In her keynote address presented on June 17, 2005 at the "Queer Communities and Controversies" conference in Toronto, Canada, Mirha-Soleil Ross describes an encounter with the transphobia of Carol J. Adams specifically, as well as the transphobia of Feminists for Animal Rights (FAR) more generally. In her description of the events, Ross mentions Greta Claire Gaard, whom she calls "an eco-feminist who support trans rights, at least in theory." I think Ross is right to say "at least in theory," as opposed to in practice, and I wonder if "in theory" is even too gracious.
As someone who is well aware of the history of lesbian feminist theory and its influence on vegetarian-ecofeminism, Gaard is undoubtedly familiar with the anti-trans writings of feminist theorists such as Janice Raymond, Robin Morgan, Mary Daly, Gloria Steinem, etc. In fact, Gaard acknowledges this legacy in the essay "Hiking without a Map: Reflections on Teaching Ecofeminist Litarary Criticism" in the book, Ecofeminist Literary Criticism: Theory, Interpretation, Pedagogy, which she co-edited with Patrick D. Murphy. Citing Raymond and Steinem, Gaard writes, "In the 1970s ..., feminists saw transgender as part of transsexuality and saw both as a form of privatizing a political problem, blaming the 'victim' instead of the culture." While she acknowledges this legacy, she fails to clearly condemn it as transphobia nor does she acknowledge its direct role in shaping vegetarian-ecofeminist theory.
I believe by suggesting that transsexual and transgender issues are the fault of "culture," Gaard is simply trading an overt form of transphobia for a transphobia that is more subtle and covert. That is, while Gaard seems at least tentatively supportive of some transgender identities that fall outside the gender binary, she is unclear whether she is willing to support transsexuals who identify as men or women.
In her essay "Towards a Queer Ecofeminism," Gaard includes "transgendered" in her definition of queer. Additionally, she discusses "transgender persecution," specifically citing Joan of Arc being burned at the stake and the Spanish colonialists' assault on Native American Two-Spirit people. Gaard discusses how the Native American's "tolerance or even respect for transgendered persons" fueled the colonists' genocide and how the colonists "prayed 'that these accursed people will disappear with the growth of the missions.'"

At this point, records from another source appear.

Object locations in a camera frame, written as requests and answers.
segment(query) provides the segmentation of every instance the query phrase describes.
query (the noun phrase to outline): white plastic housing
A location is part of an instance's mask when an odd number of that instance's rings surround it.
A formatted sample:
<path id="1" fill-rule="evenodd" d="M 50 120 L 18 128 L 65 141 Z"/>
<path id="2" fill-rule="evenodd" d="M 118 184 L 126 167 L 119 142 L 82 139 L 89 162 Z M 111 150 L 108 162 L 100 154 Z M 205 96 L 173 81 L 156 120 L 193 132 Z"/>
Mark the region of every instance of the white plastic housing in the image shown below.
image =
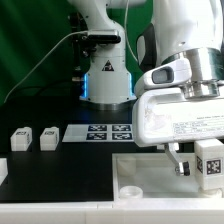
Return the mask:
<path id="1" fill-rule="evenodd" d="M 219 89 L 223 96 L 223 87 Z M 134 141 L 140 147 L 220 138 L 224 99 L 187 101 L 179 88 L 151 90 L 135 103 L 132 122 Z"/>
<path id="2" fill-rule="evenodd" d="M 220 50 L 223 17 L 220 0 L 154 0 L 157 64 L 195 48 Z"/>

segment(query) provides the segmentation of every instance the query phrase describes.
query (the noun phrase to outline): black cable
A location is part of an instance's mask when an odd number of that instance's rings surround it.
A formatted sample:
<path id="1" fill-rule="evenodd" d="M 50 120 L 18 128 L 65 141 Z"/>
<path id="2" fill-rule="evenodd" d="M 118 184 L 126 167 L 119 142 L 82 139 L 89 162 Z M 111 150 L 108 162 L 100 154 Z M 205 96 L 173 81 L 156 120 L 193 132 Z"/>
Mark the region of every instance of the black cable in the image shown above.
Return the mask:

While Gaard discuss the transgender persecution of Joan of Arc in the 15th century and the persecution of Two-Spirit Native Americans by the Spanish colonists in the 16th century, she ignores the on-going persecution of Two-Spirit people as well as the transphobia of the feminists who helped create the very ecofeminism she is herself advocating. So while aware of this anti-trans legacy within feminism, and aware of the anti-trans sentiment of Adams and other vegetarian-ecofeminists, Gaard offers no condemnation – quite the opposite actually.
In "Vegetarian Ecofeminism: A Review Essay," Gaard has an abundance of praise for Adams, FAR, Mary Daly, the Michigan Womyn's Music Festival, the Bloodroot Collective, and various other transphobic feminists whom she cites as essential contributors to vegetarian-ecofeminism. Yet Adams, FAR, Mary Daly, MichFest, Bloodroot and others who Gaard cites as the originators of vegetarian-ecofeminism each played their part in perpetuating the systematic persecute and suppress of transgender and transsexual people beginning immediately after the Stonewall Rebellion and are continuing that legacy to this very day. This persecution is no less real nor any less damaging than that of past centuries. So while in her review essay Gaard claims the "misunderstanding (and the subsequent misrepresentation) of vegetarian ecofeminism must be addressed," she conveniently leaves out how from the very start, vegetarian-ecofeminism has been intimately connected with transphobia.
It's one thing to condemn transphobic violence that took place 500 and 600 years ago, but a true ally would not remaining silent regarding the transphobic violence that is a reality here and now, especially when that transphobic violence is rooted in the ally's own community. Worst of all is giving praise to that transphobic community and claiming that it offers a theory of a "more inclusive, liberatory movement" and "one that strives for justice on behalf of diverse humans, animals, and all life on earth."